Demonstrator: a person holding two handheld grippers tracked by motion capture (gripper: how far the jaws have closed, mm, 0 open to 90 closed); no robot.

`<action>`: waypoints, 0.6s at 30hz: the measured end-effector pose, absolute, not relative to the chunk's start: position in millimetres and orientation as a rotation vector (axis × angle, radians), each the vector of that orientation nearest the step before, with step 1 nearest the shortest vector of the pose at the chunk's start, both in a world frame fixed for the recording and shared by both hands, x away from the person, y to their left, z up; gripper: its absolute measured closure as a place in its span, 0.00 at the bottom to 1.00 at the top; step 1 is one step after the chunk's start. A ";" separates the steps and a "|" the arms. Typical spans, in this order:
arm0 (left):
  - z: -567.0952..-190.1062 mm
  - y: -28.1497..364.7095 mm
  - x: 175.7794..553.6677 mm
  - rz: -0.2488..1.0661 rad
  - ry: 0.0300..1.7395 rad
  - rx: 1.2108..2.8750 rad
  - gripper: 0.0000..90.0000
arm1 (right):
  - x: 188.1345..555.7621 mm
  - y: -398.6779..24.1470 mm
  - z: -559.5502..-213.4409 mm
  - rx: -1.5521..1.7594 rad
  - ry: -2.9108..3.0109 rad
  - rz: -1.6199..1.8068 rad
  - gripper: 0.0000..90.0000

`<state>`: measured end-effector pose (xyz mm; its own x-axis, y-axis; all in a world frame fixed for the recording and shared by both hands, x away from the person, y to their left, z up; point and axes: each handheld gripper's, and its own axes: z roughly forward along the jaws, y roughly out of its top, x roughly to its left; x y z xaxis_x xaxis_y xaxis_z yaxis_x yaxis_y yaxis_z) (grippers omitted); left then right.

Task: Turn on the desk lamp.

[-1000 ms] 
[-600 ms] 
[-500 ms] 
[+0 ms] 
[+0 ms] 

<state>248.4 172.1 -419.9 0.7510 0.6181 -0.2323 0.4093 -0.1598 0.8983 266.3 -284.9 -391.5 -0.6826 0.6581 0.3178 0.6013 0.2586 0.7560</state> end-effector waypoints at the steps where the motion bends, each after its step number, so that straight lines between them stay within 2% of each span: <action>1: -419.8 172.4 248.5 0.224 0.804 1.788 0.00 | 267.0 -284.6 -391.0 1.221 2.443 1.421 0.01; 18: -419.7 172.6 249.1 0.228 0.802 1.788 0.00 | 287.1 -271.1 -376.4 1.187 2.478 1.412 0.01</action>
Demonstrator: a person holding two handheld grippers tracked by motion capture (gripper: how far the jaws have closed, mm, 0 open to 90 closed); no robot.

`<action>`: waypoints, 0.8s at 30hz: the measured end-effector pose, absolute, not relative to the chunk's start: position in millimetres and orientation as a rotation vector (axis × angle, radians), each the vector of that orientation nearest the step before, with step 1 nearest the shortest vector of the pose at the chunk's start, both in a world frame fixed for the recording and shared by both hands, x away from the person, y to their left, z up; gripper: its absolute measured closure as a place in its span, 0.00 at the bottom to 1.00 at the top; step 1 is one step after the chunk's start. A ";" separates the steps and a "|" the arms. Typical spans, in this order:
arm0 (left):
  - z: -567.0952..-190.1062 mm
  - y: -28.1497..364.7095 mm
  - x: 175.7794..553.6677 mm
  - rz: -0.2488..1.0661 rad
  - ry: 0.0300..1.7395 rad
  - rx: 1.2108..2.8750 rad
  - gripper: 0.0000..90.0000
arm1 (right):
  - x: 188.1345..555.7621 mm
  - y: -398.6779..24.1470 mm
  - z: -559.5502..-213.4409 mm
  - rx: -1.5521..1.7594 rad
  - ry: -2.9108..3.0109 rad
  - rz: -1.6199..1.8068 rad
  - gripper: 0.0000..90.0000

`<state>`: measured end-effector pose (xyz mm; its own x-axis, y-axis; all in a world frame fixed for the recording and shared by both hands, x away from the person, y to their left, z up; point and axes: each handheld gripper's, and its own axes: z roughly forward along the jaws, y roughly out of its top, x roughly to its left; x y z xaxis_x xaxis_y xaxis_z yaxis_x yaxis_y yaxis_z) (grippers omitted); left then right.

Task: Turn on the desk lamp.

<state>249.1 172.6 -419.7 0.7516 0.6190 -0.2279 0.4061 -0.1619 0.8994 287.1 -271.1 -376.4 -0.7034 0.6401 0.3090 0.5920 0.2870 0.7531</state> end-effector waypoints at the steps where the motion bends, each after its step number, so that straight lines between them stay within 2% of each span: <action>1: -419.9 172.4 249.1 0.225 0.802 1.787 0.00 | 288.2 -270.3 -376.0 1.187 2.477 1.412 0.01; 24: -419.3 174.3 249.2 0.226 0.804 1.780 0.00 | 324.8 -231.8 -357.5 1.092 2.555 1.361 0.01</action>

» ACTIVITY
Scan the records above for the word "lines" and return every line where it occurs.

» EXPECTED ANSWER
<state>248.4 172.1 -419.9 0.7510 0.6181 -0.2323 0.4093 -0.1598 0.8983 266.3 -284.9 -391.5 -0.6826 0.6581 0.3178 0.6013 0.2586 0.7560</state> end-effector waypoints at the steps where the motion bends, each after its step number, so that straight lines between them stay within 2% of each span: <action>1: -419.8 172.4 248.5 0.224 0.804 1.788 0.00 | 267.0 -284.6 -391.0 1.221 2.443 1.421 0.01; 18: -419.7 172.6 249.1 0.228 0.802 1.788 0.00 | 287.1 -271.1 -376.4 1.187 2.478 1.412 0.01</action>
<state>249.1 172.6 -419.7 0.7516 0.6190 -0.2279 0.4061 -0.1619 0.8994 287.1 -271.1 -376.4 -0.7034 0.6401 0.3090 0.5920 0.2870 0.7531</state> end-effector waypoints at the steps where the motion bends, each after its step number, so that straight lines between them stay within 2% of each span: <action>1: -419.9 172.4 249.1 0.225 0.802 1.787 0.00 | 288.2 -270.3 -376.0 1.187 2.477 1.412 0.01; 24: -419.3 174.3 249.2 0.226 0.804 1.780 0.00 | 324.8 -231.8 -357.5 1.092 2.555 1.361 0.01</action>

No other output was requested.